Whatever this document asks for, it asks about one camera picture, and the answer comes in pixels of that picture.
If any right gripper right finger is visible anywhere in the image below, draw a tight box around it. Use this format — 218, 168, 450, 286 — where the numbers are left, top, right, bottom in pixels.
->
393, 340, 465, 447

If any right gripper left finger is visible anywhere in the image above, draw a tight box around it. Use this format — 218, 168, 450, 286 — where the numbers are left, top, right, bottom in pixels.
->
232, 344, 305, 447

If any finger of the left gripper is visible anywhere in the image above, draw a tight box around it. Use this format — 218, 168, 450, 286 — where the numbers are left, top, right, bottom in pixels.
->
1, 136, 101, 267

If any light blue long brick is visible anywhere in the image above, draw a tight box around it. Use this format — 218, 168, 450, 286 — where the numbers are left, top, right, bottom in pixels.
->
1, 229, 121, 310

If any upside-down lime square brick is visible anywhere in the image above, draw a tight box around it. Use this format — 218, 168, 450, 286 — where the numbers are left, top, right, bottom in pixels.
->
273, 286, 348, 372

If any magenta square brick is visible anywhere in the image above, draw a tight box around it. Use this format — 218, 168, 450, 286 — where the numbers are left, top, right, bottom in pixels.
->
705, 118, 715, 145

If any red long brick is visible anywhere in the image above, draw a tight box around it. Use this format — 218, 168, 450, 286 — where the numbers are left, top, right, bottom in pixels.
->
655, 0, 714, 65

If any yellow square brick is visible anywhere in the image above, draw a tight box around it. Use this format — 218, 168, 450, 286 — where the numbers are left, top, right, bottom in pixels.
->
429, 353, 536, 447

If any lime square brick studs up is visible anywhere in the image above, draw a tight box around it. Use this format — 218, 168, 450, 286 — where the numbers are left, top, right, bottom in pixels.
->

====================

Exercise instructions
No line should appear in the answer except those from the one containing "If any magenta" through the last line of the listing, each retyped exactly.

Exercise answer
If any magenta square brick is visible anywhere in the image above, draw a tight box around it. Use this format — 218, 168, 450, 286 — where the numbers are left, top, right, bottom in pixels.
->
705, 118, 715, 145

If any red long brick is visible anywhere in the image above, draw a tight box around it. Use this format — 218, 168, 450, 286 — where the numbers are left, top, right, bottom in pixels.
->
655, 0, 714, 65

If any yellow square brick is visible anywhere in the image above, draw a tight box around it. Use this format — 218, 168, 450, 286 — where the numbers are left, top, right, bottom in pixels.
->
429, 353, 536, 447

If any lime square brick studs up is visible anywhere in the image above, draw a tight box around it. Use this format — 218, 168, 450, 286 — where the numbers are left, top, right, bottom in pixels.
->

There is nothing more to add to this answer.